▶ [Input data]
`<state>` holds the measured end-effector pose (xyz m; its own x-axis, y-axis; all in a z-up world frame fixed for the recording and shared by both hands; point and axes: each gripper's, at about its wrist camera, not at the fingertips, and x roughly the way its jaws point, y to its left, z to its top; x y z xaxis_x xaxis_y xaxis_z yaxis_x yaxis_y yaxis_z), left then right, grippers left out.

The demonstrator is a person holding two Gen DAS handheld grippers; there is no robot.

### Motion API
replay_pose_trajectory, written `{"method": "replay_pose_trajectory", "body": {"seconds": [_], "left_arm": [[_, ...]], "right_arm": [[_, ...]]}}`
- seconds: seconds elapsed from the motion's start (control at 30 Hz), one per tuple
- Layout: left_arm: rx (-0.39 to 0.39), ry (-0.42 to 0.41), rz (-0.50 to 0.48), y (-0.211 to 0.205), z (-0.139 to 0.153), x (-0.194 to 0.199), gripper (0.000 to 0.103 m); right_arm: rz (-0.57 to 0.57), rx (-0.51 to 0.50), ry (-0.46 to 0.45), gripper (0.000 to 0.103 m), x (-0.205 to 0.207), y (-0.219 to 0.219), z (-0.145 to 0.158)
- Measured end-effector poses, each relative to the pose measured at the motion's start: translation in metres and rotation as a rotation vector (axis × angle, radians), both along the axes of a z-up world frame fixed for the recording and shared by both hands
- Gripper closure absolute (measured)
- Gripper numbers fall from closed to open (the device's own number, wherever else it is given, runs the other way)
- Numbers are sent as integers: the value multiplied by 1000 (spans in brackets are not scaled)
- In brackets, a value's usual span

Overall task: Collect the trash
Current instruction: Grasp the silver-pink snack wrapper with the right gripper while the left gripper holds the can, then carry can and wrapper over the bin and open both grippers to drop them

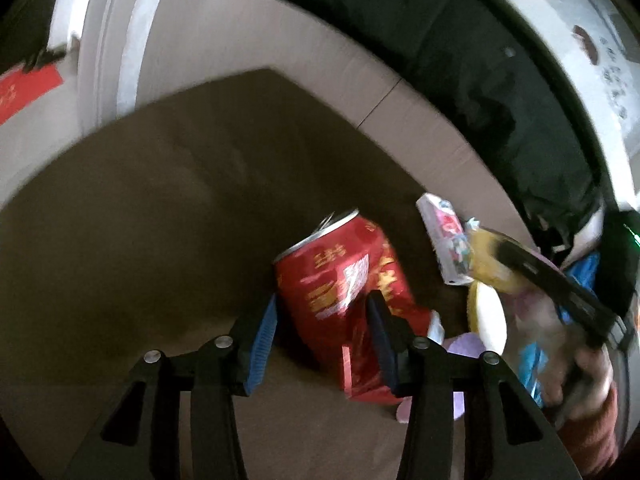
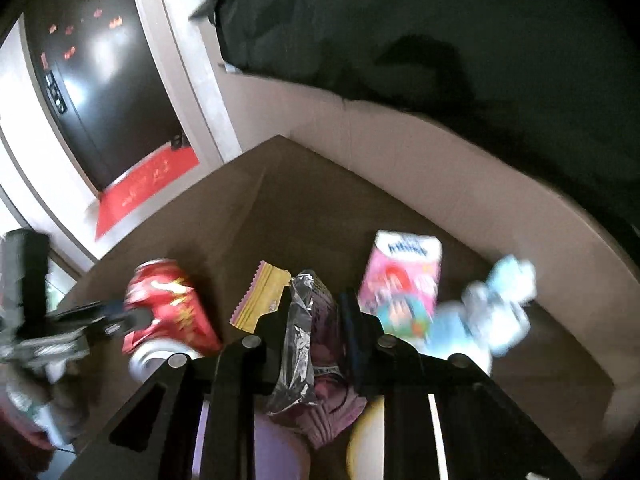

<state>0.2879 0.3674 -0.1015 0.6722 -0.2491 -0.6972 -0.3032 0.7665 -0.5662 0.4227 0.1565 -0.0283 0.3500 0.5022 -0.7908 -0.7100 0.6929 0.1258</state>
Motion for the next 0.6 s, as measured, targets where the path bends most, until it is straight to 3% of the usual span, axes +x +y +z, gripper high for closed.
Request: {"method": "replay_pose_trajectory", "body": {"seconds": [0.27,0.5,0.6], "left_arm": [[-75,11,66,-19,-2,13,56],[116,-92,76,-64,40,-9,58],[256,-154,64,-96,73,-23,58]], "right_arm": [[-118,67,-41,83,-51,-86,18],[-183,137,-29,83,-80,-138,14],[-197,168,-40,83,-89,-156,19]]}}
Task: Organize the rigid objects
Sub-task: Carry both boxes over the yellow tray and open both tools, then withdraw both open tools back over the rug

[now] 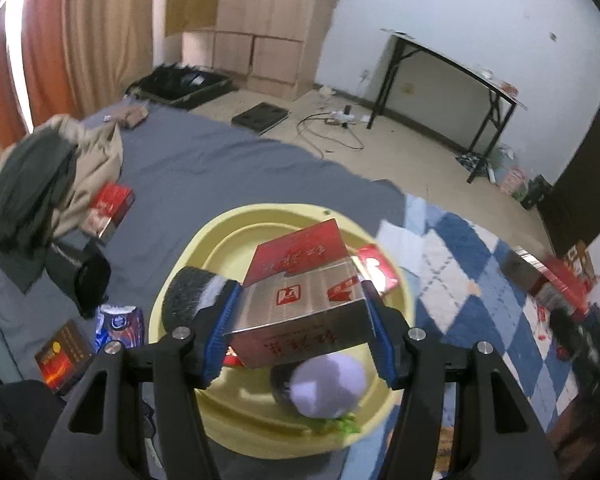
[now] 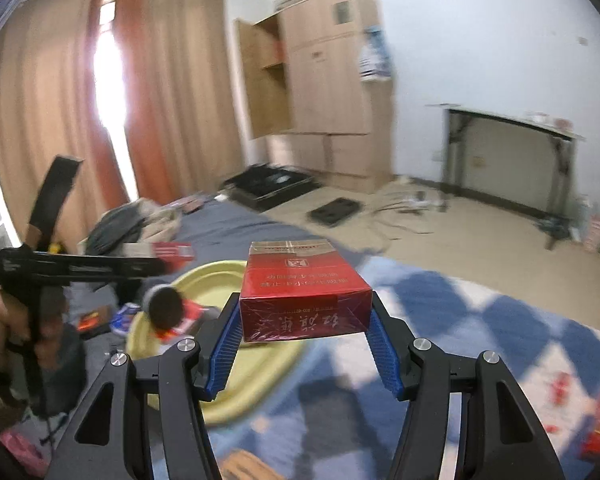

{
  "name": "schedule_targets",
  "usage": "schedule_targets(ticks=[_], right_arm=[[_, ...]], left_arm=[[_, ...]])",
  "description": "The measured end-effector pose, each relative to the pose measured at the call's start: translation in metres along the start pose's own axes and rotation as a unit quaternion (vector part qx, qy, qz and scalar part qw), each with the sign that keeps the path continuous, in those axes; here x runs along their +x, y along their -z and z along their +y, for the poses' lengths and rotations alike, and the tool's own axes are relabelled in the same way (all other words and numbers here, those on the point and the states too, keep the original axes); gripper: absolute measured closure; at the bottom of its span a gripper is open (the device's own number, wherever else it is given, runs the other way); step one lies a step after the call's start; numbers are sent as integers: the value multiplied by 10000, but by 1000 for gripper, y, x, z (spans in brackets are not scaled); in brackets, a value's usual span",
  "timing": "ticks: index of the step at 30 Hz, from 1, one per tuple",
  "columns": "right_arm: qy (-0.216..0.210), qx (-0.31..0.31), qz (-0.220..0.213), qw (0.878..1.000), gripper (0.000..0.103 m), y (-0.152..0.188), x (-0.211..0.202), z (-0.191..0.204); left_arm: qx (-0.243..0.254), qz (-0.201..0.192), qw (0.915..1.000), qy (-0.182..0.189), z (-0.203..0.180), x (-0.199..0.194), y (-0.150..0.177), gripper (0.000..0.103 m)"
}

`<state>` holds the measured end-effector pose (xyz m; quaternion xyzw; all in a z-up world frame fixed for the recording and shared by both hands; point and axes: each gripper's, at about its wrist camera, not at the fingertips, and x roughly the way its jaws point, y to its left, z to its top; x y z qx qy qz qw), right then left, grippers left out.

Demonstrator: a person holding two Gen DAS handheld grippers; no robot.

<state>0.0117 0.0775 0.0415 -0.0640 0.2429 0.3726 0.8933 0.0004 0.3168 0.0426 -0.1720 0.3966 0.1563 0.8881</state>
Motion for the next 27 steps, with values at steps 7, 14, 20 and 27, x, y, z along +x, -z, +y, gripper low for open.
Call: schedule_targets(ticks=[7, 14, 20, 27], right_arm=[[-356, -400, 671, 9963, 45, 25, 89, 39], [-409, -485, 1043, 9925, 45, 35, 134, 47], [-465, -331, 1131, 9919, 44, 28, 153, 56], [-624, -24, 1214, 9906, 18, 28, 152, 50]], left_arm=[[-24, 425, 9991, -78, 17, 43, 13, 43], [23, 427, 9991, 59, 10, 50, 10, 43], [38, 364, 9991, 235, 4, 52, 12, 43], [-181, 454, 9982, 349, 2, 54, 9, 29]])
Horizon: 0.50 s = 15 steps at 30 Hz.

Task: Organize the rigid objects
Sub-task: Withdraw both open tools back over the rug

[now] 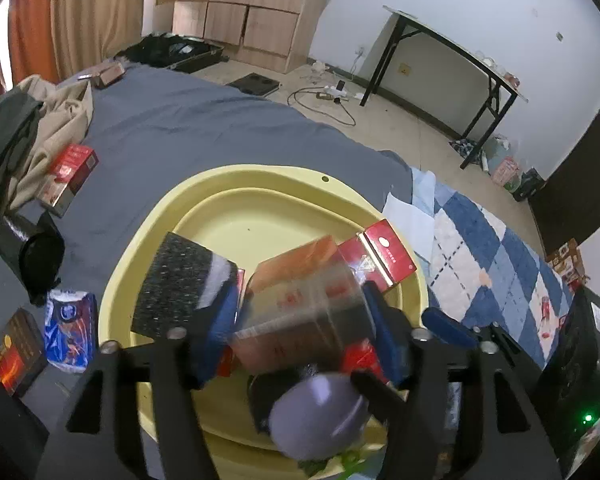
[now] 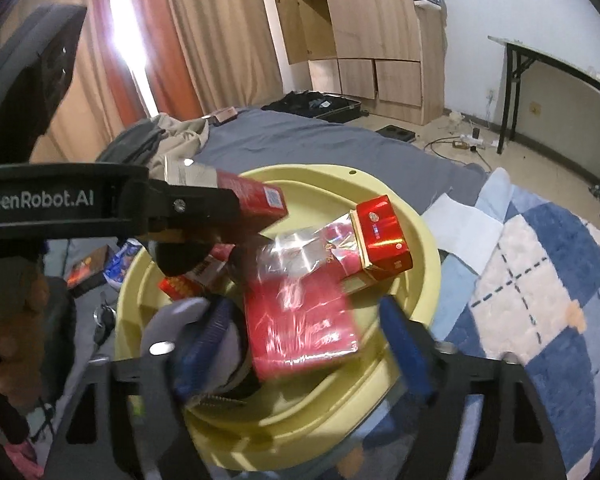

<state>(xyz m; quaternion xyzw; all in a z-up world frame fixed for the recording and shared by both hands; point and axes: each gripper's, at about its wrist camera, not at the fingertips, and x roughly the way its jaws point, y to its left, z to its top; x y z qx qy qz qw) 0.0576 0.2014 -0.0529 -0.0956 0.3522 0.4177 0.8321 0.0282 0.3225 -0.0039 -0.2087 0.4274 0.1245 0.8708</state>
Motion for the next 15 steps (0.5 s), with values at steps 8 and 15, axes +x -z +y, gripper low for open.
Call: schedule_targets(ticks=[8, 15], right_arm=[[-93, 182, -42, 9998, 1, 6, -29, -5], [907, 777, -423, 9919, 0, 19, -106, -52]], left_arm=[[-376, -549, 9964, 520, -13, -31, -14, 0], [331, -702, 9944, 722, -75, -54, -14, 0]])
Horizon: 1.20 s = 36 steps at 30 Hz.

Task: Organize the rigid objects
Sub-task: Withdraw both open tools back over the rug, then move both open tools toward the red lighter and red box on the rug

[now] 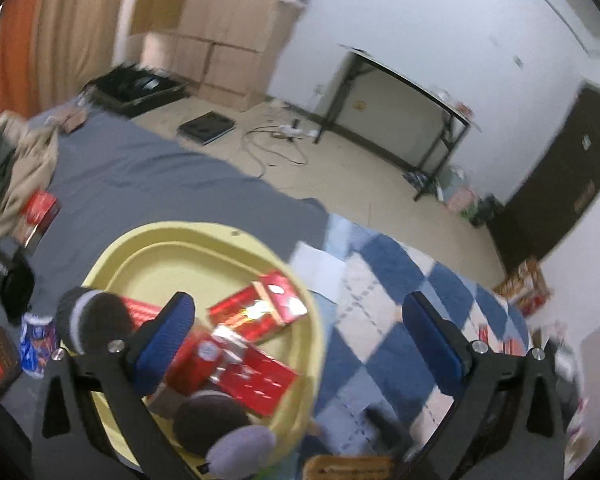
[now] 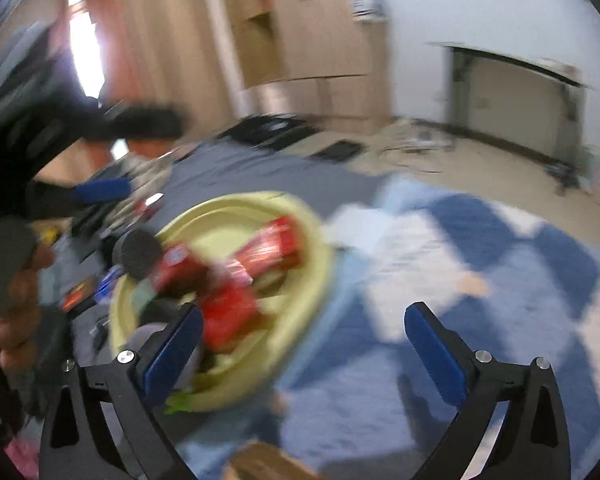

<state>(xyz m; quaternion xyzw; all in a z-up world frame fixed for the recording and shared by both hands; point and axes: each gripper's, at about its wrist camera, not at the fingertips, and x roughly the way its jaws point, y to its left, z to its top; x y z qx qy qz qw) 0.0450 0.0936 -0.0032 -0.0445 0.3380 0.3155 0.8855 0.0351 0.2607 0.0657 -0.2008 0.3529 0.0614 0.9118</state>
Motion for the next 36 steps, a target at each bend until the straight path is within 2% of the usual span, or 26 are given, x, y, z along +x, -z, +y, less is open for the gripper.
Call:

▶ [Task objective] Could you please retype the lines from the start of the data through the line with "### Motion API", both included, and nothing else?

▶ [Answer below]
`<state>` holds the measured end-effector pose (xyz m; its own x-axis, y-axis; all in a z-up world frame fixed for the recording and shared by both hands; point and axes: each gripper's, at about its wrist camera, not at the fingertips, and x roughly the way its jaws point, y to its left, z to its top; x y z xaxis_x xaxis_y xaxis_z yaxis_x yaxis_y yaxis_z), left then right, grippers left out.

The demonstrator is a person holding two Gen DAS handheld grippers; there is no robot.

### Motion API

There is no more output for this exercise.